Выбрать главу

– Задеваю твою гордость? – со слезами на глазах повторила Дония. – Но я вовсе не хотела тебя унизить.

Унижение. Внезапно я поняла, как называется неприятное чувство, которое испытывала всякий раз, когда видела гелиосферу и вспоминала первую встречу со священником. Меня определенно унижала эта история. Я была унижена перед самой собой. Это чувство не имело никакого отношения к Сидонии, и мне не хотелось больше его испытывать.

– Я тебе не ровня, я – твой дьяболик и ничего больше. Никогда об этом не забывай.

– Прекрасно, Немезида дан Эмпиреан. – Ее губы задрожали. – Если ты – моя собственность, тогда изволь мне подчиниться и заткнись. Я буду спать.

С этими словами Дония отвернулась и, зарывшись лицом в подушку, глухо зарыдала.

Я слушала ее всхлипывания. За окном показался темный край газового гиганта, похожего на бездонную пропасть. Дония привязана ко мне. Она сильно огорчится, когда жульничество матриарха выплывет наружу. Из страха за мою жизнь Сидония наверняка прикажет мне не ехать вместо нее в Хризантему. Мои действия неизбежно причинят ей страдания.

И все же ее чувства ко мне значили куда меньше моих – к ней.

Тут-то, глядя в заооконную черноту, я осознала это противоречие. Прежде мне никогда не приходило в голову, как глубоко эгоистична преданность. Предполагалось, что по самой природе у меня не может быть ни эго, ни собственных нужд. Даже сейчас, хотя мне требовалось всего три часа сна, я покорно лежала на своей койке у постели Сидонии, только потому, что ей требовалось восемь, и она спала себе спокойно, зная, что я рядом.

Быть дьяболиком – значит не иметь никаких собственных интересов, кроме интересов хозяина.

И все же выходило, что у меня были эти самые собственные интересы. Как такое возможно, если я – ненастоящий человек? Чувство унижения и эгоизм не свойственны созданиям, подобным мне. Их просто не должно быть. Я заворочалась на своей койке. Наверное, лучше всего было бы выбросить все это из головы и просто слушать тихое дыхание Сидонии.

За дверью послышались шаги. Я насторожилась.

– Немезида, выйди ко мне.

Шепот был таким тихим, что Сидония не смогла бы его расслышать даже в бодрствующем состоянии. Я бесшумно соскользнула с койки, пересекла комнату и открыла дверь. Матриарх ждала, скрестив руки на груди.

– Пойдем.

Я беспрекословно последовала на ней.

Мы вошли в ее покои. Я еще никогда не бывала в кабинете матриарха и с удивлением рассматривала комнату, заставленную неуклюжими предметами. Зачем тут эта статуэтка обрюзгшего человека, грубо высеченная из камня? К чему матриарху подобная дрянь?

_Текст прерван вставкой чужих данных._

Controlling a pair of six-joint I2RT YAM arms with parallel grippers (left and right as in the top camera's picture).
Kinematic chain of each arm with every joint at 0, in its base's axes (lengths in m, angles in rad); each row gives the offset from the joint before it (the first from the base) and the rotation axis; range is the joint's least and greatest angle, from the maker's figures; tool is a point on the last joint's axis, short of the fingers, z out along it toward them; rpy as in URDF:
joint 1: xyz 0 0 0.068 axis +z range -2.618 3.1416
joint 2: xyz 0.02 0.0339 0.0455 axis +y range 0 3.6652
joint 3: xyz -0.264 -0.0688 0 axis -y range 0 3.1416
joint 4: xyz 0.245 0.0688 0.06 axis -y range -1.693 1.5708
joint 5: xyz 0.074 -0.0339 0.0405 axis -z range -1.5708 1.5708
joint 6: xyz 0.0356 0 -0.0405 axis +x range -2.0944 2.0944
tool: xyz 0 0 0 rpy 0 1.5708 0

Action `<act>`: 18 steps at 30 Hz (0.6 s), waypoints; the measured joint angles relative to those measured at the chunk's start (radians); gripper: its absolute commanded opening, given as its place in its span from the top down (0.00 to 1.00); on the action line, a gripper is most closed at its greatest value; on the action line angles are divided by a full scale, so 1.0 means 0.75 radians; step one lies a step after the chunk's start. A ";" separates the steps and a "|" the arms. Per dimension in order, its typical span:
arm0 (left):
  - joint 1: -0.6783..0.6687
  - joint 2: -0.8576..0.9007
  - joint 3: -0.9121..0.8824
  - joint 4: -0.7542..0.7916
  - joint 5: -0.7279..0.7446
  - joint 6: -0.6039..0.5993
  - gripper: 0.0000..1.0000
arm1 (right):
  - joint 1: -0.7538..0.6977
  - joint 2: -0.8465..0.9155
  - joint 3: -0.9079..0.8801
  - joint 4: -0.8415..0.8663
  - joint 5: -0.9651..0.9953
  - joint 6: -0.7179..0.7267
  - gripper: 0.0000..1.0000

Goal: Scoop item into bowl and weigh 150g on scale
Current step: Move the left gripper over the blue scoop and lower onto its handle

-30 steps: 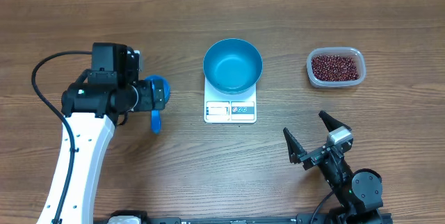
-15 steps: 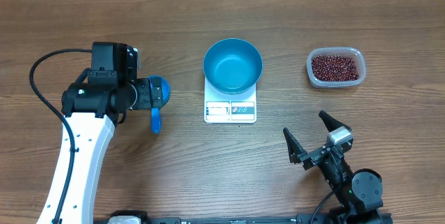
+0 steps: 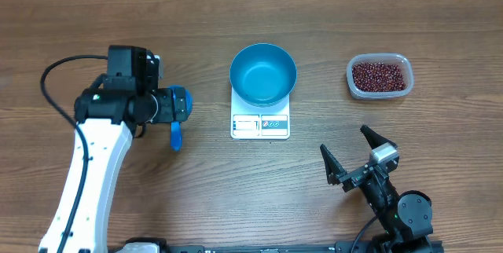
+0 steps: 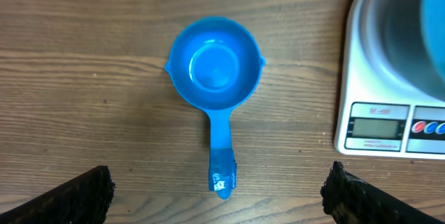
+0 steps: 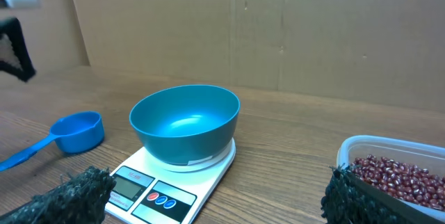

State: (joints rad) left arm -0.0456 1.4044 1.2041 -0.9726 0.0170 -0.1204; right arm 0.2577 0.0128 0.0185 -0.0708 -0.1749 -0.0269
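A blue scoop (image 4: 214,67) lies on the table left of the scale, cup away from me and handle (image 3: 175,136) toward the front. My left gripper (image 3: 161,105) hangs straight above it, open wide, with its fingertips (image 4: 76,195) far out on either side of the handle end. The blue bowl (image 3: 263,74) stands empty on the white scale (image 3: 260,126). A clear tub of red beans (image 3: 380,76) sits at the right. My right gripper (image 3: 346,144) rests open near the front edge, facing the scale (image 5: 149,196) and the bowl (image 5: 185,122).
The left arm's white link (image 3: 86,174) and black cable (image 3: 47,88) stretch over the left part of the table. A brown cardboard wall (image 5: 278,29) stands behind the table. Bare wood lies between the scale and the bean tub (image 5: 396,172).
My left gripper has shifted slightly over the scoop, which now shows a little larger and further left in the wrist view. It stays open. The right arm has not moved.
Both grippers rested open at the front edge. Then the left arm was raised at the left, looking down at the scoop from a distance. Then it hung open straight above the scoop, and it is still there now.
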 measured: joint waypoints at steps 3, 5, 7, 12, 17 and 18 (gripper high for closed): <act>0.000 0.078 0.000 0.001 0.002 -0.005 0.00 | 0.000 0.000 0.000 0.000 -0.001 0.000 0.00; 0.000 0.133 0.000 0.002 0.003 -0.006 0.02 | 0.000 0.000 0.000 0.000 0.000 0.000 0.00; 0.000 0.180 0.000 0.002 0.002 -0.010 0.06 | 0.000 0.000 0.000 0.001 -0.001 0.000 0.00; 0.000 0.282 0.000 0.020 0.003 -0.014 0.10 | 0.000 0.000 0.000 -0.001 0.000 0.001 0.00; -0.003 0.363 -0.001 0.022 0.003 -0.009 0.13 | 0.000 0.000 0.000 -0.001 0.000 0.001 0.00; -0.011 0.377 -0.002 0.025 0.002 -0.008 0.13 | 0.001 0.000 0.000 0.001 0.000 0.001 0.00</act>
State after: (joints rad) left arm -0.0540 1.6875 1.2026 -0.9539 0.0185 -0.1265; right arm 0.2581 0.0128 0.0185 -0.0704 -0.1749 -0.0265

– Эта фигурка была сделана на Земле еще до появления первых земледельческих цивилизаций, – сказала матриарх, заметив мой взгляд. – Она бесценна.

– Неужели? Какая-то неумелая поделка. Скульптуры Донии куда лучше.

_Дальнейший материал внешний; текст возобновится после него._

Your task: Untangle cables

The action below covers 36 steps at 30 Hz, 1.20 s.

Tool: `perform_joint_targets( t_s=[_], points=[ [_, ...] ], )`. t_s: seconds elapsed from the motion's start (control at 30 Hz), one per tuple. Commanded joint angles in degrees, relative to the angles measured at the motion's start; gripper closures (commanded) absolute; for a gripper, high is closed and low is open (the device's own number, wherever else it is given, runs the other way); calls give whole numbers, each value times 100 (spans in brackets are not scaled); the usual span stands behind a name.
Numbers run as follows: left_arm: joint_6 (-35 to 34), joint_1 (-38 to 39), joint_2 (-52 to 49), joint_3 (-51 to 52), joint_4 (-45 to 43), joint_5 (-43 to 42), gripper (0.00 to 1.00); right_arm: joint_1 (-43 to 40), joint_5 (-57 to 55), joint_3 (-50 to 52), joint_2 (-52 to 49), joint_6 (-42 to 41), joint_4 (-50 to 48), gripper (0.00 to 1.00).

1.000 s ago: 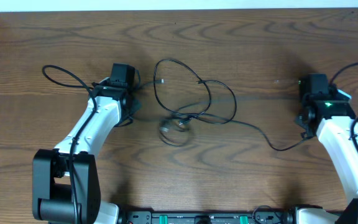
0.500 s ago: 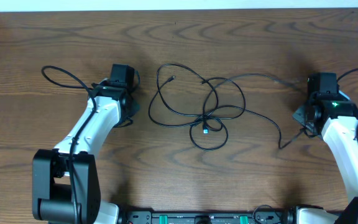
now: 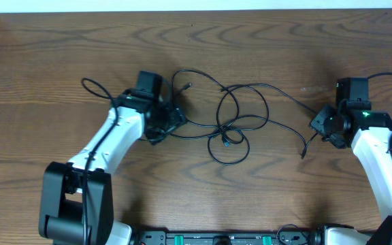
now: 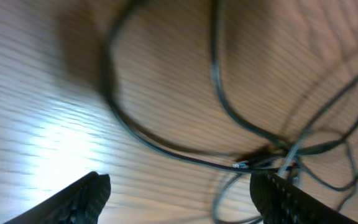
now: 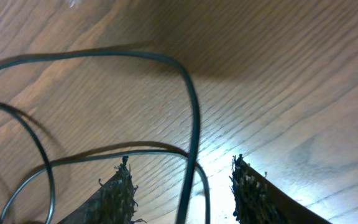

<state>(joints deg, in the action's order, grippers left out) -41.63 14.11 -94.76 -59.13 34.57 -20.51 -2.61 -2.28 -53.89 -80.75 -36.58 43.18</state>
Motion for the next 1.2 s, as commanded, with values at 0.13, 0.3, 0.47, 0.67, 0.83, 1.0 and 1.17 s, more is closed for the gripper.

– У тебя действительно маловато понимания идеи ценности.

Она сняла крышку с железного ящика. Оттуда с жужжанием вылетел целый рой мелких, размером с ноготь, роботов. Пока я на них смотрела, они все как один выставили иглы.

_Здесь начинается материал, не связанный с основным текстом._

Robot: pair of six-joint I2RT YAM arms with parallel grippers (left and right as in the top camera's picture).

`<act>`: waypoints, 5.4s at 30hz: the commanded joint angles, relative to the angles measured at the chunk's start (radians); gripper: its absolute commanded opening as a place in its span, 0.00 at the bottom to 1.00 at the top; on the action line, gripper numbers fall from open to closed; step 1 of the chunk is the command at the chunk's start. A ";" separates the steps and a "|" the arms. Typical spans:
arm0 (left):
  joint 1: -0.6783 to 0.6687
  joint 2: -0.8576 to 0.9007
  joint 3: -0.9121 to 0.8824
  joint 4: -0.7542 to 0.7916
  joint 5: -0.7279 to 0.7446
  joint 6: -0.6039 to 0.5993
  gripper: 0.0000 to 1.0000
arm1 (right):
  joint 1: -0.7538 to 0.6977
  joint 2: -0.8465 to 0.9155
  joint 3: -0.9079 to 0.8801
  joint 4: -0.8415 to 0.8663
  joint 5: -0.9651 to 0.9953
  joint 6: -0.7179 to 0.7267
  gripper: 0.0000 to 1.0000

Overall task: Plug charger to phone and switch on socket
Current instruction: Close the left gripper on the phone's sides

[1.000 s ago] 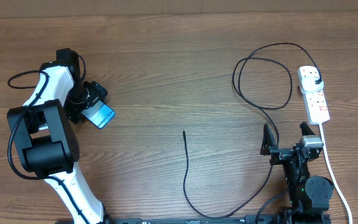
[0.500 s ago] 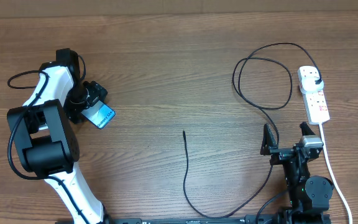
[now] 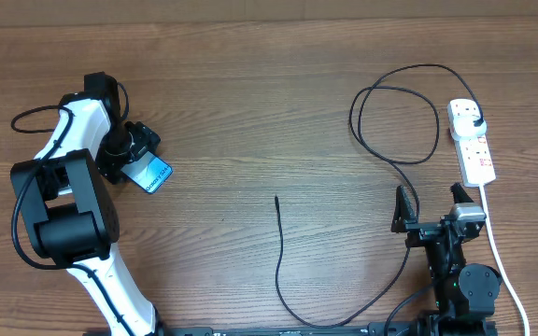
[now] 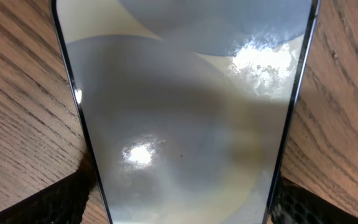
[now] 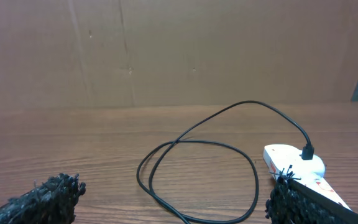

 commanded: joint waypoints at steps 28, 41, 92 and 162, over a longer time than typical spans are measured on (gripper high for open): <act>0.011 0.027 0.007 -0.014 -0.048 -0.006 0.85 | 0.006 -0.007 -0.011 0.005 0.008 -0.002 1.00; 0.011 0.027 0.007 -0.017 -0.048 -0.006 0.84 | 0.006 -0.007 -0.011 0.005 0.008 -0.002 1.00; 0.011 0.027 0.007 -0.022 -0.048 -0.006 0.79 | 0.006 -0.007 -0.011 0.005 0.008 -0.002 1.00; 0.011 0.027 0.007 -0.026 -0.048 0.006 0.04 | 0.006 -0.007 -0.011 0.005 0.008 -0.002 1.00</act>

– Сутера права, – продолжила матриарх, оглядывая меня. – Ты слишком крупна, чтобы сойти за человека. Нужно уменьшить объем твоих мускулов и обтесать кости, чем и займутся эти роботы.

Я покосилась на механизмы, вьющиеся вокруг, словно пчелы в саду. На их иглах отблескивал свет.

– Не многовато?

– Каждый введет препарат в определенную область твоего тела, чтобы инициировать процесс деструкции. Нам нужно тебя быстро уменьшить. Я сказала доктору Изарусу нан Эмпиреан, что роботы требуются моему мужу, поскольку он стал старомодно громоздким, и мне хочется придать его телу более привлекательные размеры. Доктор объяснил, что процедуру надо повторить несколько раз. Нам повезло, что у нас впереди целых три месяца. Они действительно необходимы. Теперь, каждую вторую ночь, после того как Сидония уснет, ты будешь являться ко мне на инъекции.

Я вздохнула. Не то чтобы мне было страшно, но сердце застучало быстрее. Адреналин.

– Наверное, будет больно.

– Точнее – мучительно больно. Я бы предложила тебе анестезию, но мы обе знаем, что это практически бессмысленно.

«Все ради Сидонии», – подумала я, разделась и раскинула руки, пообещав себе, что матриарх не услышит от меня ни единого стона.